In [None]:
import pandas as pd
import pandas as pd
import folium
from folium.plugins import MarkerCluster
from IPython.display import display
from folium.features import DivIcon
import matplotlib.pyplot as plt
import seaborn as sns

# Load the dataset
file_path = '/Users/alesarabandi/data_man_project/cleaned_data_V2.csv'
data = pd.read_csv(file_path)
df = pd.DataFrame(data)

# Replace "Korea, South" with "North Korea" in the vic_country_name column, we changed the name on data quality part just to validate based on the benchmaek we were using, so now for the sake of readiablity I just changed it back
data['vic_country_name'] = data['vic_country_name'].replace("Korea, South", "North Korea")
data['att_country_name'] = data['att_country_name'].replace("Korea, South", "North Korea")


# 🌟 Dataset Overview  

The dataset consists of **37 columns** and **39,657 rows**, providing a rich set of features for comprehensive exploratory data analysis. Here's an overview of the most relevant columns tailored to your objectives:

---

## 🔑 **Key Columns for Analysis**  

### 🛡️ **Attacker Information**  
- **🖥️ IP Address**: `att_ip`  
- **🌍 Country**: `att_country_name`  
- **🏙️ City**: `att_city`  
- **📍 Location**: `att_latitude`, `att_longitude`  
- **⚡ Threat Metrics**:  
  - `att_threat_score`  
  - `att_is_known_attacker`  
  - `att_is_bot`, etc.  

---

### 🛡️ **Victim Information**  
- **🖥️ IP Address**: `vic_ip`  
- **🌍 Country**: `vic_country_name`  
- **🏙️ City**: `vic_city`  
- **📍 Location**: `vic_latitude`, `vic_longitude`  

---

### 🚨 **Attack Characteristics**  
- **🛑 Attack Type**  
- **⚙️ Severity Level**  
- **📶 Traffic Type**  
- **📜 Protocol**  
- **🦠 Malware Indicators**  
- **📦 Packet Details**:  
  - `Packet Type`  
  - `Packet Length`  

---

### 🕒 **Timeline and Metadata**  
- **📅 Date**  
- **✔️ Action Taken**  
- **📋 Log Source**  
- **🌐 Browser**  
- **📱 Device/OS**  

---  

💡 *This dataset offers valuable insights for analyzing cybersecurity threats, attacker patterns, and victim vulnerabilities. Use this structured breakdown to focus your exploratory analysis efforts!* 🚀


# Inspecting unique values, patterns, and duplicate counts for each column after cleaning
column_overview = {}

for column in df.columns:
    column_overview[column] = {
        'Unique Values': df[column].nunique(),
        'Sample Values': df[column].dropna().unique()[:5].tolist(),  # Show first 5 unique values
        'Missing Values': df[column].isnull().sum(),
        'Data Type': df[column].dtype
    }

# Convert overview to a DataFrame for better readability
column_summary = pd.DataFrame(column_overview).T
column_summary.reset_index(inplace=True)
column_summary.rename(columns={'index': 'Column'}, inplace=True)

column_summary

## **1. Geolocation Data of Hackers 🌍**

### **Description**:

This code processes the **geolocation data** of attackers by converting latitude and longitude into numeric values and filtering out rows with missing coordinates. An **interactive map** is created using **Folium**, centered globally.

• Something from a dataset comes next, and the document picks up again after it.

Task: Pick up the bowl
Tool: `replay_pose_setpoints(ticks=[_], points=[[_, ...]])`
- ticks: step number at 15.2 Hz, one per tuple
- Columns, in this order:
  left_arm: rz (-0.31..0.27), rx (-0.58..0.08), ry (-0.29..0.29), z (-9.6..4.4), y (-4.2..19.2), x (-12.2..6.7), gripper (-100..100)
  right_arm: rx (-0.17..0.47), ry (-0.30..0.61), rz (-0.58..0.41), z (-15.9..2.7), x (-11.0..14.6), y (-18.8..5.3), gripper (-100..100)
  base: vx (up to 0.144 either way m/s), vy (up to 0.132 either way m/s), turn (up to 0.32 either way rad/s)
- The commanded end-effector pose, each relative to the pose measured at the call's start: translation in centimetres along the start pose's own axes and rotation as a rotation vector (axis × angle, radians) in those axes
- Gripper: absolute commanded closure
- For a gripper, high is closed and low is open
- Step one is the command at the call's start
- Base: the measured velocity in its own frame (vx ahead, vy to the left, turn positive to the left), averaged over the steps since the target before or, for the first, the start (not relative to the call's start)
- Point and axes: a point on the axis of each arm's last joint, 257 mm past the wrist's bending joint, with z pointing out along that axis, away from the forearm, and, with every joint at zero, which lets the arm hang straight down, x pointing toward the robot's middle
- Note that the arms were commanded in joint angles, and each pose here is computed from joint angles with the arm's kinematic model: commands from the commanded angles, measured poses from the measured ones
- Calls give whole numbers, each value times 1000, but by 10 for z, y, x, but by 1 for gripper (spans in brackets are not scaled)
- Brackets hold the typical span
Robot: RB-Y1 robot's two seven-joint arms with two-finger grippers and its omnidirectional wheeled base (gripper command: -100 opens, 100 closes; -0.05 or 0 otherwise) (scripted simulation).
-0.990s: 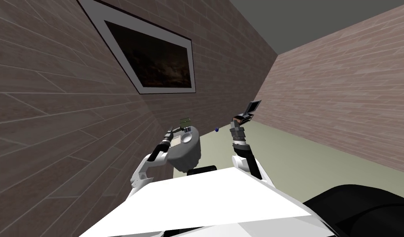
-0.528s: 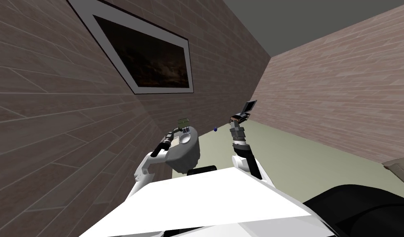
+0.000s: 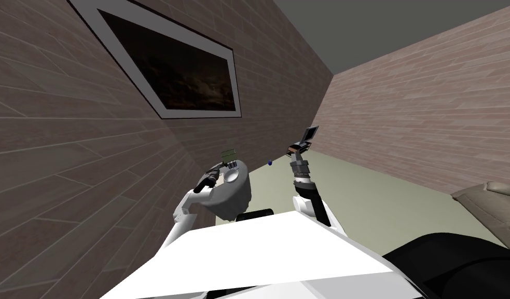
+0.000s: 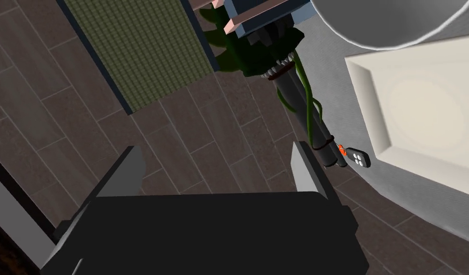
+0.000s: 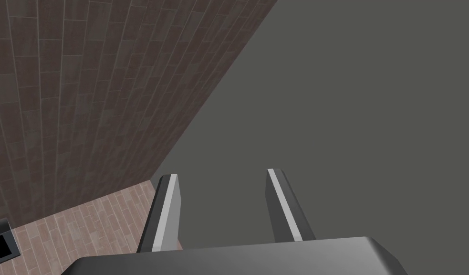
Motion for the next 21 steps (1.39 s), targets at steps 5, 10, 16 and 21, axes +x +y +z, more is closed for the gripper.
replay_pose_setpoints(ticks=[5, 10, 16, 21], points=[[15, -151, 12, 12, 38, -1, -100, 0, 0, 0, 0, 0, 0, 0, -2, -5, -91], [25, -271, 24, 19, 68, -3, -100, 0, 0, 0, 0, 0, 0, 0, -1, -4, -66], [32, -406, 42, 19, 101, -3, -100, 0, 0, 0, 0, 0, 0, 0, -2, -5, -75], [37, -525, 60, 16, 127, -4, -100, 0, 0, 0, 0, 0, 0, 0, -5, -4, -78]])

A **marker cluster** is used to group attacker locations, with each marker displaying a popup containing details such as the attacker's country, city, known hacker status, and TOR usage. The map is displayed within a Jupyter Notebook for an interactive, visual representation of attacker geolocation data.



# Preprocess geolocation data for attackers
data['att_lat'] = pd.to_numeric(data['att_latitude'], errors='coerce')
data['att_lon'] = pd.to_numeric(data['att_longitude'], errors='coerce')

# Filter out rows with missing coordinates
geo_data = data.dropna(subset=['att_lat', 'att_lon', 'att_country_name', 'att_city', 'att_threat_score'])

# Create the interactive map centered around global coordinates
interactive_map = folium.Map(location=[0, 0], zoom_start=2)

# Create a marker cluster for attackers
marker_cluster = MarkerCluster().add_to(interactive_map)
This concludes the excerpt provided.